Over this past week, my column about fast food prices was met with some backlash. I was expecting this kind of pushback and was thrilled to see some engagement with my article. However, if I received this backlash earlier in the year, it for sure would’ve gotten the better of me.

At the beginning of my college career, I tried to toughen up while facing the winding road laid down by Ohio University and life in general. I saw it as a way of proving I didn’t need help from anyone to succeed and that I could be a truly independent human being. Not only did this decision hinder my academic motivation, but also my experience at OU as a whole.

Some people prefer to look to their friends for guidance. While this pipeline is perfectly fine, your friends are going through very similar problems as you. They are still enduring the rigors of college, so they can’t give you the same advice as someone who has already seen the light at the end of the tunnel.
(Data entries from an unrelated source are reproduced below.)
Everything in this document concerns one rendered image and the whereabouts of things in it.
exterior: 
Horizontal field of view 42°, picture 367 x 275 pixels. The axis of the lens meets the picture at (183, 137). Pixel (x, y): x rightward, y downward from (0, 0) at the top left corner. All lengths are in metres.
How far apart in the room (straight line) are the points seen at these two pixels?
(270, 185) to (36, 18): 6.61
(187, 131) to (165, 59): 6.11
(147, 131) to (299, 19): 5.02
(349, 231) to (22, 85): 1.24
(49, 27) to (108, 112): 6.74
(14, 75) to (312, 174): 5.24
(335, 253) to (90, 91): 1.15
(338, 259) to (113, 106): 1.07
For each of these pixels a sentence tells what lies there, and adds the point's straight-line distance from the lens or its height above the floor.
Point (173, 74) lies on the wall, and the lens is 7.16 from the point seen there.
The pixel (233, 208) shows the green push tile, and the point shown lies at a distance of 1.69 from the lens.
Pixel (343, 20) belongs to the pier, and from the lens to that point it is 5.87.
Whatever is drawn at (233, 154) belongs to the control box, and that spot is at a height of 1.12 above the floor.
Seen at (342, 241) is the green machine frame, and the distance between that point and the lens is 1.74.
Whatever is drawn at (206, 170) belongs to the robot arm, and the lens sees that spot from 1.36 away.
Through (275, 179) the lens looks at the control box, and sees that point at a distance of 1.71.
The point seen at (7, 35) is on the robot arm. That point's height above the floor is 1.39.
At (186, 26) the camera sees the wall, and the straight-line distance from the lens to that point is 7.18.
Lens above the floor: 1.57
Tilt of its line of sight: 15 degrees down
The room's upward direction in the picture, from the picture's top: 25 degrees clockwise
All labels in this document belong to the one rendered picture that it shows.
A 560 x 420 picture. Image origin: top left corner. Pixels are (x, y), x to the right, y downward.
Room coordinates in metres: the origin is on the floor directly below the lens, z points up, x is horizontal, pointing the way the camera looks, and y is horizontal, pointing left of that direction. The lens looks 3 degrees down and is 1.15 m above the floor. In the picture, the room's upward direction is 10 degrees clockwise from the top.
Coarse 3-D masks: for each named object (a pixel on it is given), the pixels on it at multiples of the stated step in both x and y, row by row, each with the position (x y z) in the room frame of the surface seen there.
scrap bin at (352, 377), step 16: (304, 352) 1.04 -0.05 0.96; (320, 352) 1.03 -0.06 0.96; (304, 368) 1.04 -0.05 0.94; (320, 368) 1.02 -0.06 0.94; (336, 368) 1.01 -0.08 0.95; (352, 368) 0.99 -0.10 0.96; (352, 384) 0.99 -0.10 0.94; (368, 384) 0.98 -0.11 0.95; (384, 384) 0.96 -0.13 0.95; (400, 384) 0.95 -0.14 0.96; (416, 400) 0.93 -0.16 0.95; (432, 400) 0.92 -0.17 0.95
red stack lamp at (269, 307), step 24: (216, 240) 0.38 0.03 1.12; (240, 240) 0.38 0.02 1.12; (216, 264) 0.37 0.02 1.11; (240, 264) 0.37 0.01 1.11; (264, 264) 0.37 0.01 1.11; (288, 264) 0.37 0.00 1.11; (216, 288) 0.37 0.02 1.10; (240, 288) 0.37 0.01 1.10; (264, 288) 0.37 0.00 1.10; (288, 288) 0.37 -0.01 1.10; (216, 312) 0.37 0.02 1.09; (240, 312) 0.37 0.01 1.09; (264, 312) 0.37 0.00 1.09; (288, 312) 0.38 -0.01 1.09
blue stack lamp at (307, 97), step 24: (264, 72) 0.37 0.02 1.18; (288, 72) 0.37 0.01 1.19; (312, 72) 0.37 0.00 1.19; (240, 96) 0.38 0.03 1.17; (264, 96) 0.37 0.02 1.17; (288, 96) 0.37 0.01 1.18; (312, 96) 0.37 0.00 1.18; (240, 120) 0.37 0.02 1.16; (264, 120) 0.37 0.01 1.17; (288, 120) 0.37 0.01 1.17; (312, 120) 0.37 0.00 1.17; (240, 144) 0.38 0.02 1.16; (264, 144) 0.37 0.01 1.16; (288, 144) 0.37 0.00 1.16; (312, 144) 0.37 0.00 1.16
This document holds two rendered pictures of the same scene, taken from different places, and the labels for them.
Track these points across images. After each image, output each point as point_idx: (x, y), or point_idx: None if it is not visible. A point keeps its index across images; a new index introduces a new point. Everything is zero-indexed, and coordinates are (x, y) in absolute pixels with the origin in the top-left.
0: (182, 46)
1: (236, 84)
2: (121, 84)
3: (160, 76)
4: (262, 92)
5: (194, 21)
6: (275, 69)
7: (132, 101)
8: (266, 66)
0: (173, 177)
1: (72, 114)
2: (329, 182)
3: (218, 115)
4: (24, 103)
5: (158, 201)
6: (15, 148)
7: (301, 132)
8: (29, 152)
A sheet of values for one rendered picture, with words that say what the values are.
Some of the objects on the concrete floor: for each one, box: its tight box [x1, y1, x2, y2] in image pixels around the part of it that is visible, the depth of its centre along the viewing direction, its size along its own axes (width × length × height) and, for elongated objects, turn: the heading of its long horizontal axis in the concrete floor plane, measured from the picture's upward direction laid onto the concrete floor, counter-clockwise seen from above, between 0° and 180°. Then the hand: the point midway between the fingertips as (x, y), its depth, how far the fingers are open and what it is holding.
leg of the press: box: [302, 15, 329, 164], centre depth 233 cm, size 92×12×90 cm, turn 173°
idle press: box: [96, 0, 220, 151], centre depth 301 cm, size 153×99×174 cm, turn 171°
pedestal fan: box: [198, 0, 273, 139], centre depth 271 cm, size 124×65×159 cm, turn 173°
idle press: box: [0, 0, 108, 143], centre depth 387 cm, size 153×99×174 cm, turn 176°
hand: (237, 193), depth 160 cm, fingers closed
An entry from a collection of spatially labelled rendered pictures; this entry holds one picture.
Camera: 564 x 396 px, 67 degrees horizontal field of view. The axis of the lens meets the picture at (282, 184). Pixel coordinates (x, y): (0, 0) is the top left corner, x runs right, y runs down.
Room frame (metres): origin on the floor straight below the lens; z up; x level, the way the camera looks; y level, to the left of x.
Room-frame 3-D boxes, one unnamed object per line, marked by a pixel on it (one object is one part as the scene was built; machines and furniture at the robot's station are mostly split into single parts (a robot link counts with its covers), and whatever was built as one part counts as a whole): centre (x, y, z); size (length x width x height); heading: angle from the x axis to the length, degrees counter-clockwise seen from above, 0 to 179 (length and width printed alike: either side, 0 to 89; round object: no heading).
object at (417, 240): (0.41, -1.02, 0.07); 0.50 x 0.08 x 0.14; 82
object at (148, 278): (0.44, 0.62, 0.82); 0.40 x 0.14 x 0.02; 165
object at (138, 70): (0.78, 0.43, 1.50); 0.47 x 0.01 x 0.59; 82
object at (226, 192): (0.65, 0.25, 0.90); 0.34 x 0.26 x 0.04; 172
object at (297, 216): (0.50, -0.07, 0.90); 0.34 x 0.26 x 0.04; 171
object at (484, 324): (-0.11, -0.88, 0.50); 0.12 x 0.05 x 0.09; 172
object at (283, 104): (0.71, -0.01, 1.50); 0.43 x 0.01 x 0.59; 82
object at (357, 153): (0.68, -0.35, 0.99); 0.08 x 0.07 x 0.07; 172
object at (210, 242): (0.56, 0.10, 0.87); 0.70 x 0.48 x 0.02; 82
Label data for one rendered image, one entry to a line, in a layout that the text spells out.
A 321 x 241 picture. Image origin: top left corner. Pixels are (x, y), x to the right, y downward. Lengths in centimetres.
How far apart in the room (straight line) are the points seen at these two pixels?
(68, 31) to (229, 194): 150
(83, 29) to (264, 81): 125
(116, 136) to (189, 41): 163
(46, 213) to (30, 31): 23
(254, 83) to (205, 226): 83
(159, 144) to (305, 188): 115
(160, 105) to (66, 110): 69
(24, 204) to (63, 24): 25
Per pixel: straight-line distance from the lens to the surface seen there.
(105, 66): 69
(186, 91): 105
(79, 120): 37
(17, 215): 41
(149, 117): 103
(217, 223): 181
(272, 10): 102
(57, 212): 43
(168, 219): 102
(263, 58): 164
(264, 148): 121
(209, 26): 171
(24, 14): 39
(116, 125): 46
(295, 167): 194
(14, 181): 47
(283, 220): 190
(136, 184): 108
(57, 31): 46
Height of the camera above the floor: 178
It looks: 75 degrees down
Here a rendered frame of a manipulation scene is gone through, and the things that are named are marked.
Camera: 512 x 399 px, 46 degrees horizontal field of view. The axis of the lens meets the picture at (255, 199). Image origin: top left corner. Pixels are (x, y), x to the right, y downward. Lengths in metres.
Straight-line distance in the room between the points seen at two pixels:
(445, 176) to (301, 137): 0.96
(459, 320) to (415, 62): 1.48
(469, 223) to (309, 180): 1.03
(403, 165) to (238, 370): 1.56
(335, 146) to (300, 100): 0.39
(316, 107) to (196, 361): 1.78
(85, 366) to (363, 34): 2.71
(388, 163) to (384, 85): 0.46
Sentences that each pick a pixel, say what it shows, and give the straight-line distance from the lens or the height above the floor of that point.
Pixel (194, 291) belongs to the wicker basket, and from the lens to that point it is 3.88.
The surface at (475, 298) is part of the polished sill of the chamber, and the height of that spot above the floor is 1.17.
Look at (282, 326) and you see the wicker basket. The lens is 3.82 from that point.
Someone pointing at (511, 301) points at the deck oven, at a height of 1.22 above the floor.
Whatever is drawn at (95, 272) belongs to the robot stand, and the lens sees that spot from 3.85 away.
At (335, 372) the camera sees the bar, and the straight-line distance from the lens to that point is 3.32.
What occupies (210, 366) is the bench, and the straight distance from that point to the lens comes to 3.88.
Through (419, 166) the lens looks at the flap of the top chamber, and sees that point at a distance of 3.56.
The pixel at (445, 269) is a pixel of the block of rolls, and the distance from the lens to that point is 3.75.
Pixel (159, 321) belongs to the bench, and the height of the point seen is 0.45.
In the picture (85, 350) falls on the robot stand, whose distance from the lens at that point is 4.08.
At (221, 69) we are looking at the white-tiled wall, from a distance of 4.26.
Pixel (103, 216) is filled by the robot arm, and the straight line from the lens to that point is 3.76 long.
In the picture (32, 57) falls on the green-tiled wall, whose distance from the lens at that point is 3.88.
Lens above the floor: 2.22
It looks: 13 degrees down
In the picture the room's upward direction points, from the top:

For the solution my problem presented, I had to look to someone older and wiser, someone who’s known for dawning a vest wherever he roams: my dad. With guidance from my mom and dad, I improved my situation and I feel more comfortable and happy.

In my short time here at OU, I credit my parents for most of my success. It does help that they both attended OU, but my point still stands. They’ve encouraged me to step out of my comfort zone, work out more and study at the library. This advice is what got me out of my early-semester slump.

According to a study from Webmd, keeping a close relationship with your parents can be beneficial because loved ones are great sources of emotional support.

I have seen the effects of people not seeing their loved ones as tools to succeed and how this can lead to spiraling that may be irreversible. While that may seem extreme, I feel it shows the importance of having an anchor in your life. 

As we enter week three of the spring semester here at OU, responsibilities are beginning to ramp up from everywhere. Whether it be from a class, a club or a job, everyone may feel a sense of being stretched too thin for their own good. Therefore, now is as good of a time as ever to remind the masses there is always someone looking out for you, whether you know it or not.

It’s not shameful to ask for help — it’s natural and expected. There are so many outlets to vent your frustrations and pain to others. If you feel you can’t talk to a relative from home, there are so many people who want to see you succeed at OU. Therapists, academic coaches and even professors who will make time for you if you are struggling. There are plenty of keys to success in the form of role models in life, it’s just a matter of reaching out.

Quinn Elfers is a freshman studying journalism at Ohio University. Please note that the views and opinions of the columnists do not reflect those of The Post. Want to share your thoughts about the column? Let Quinn know by emailing him at me989022@ohio.edu.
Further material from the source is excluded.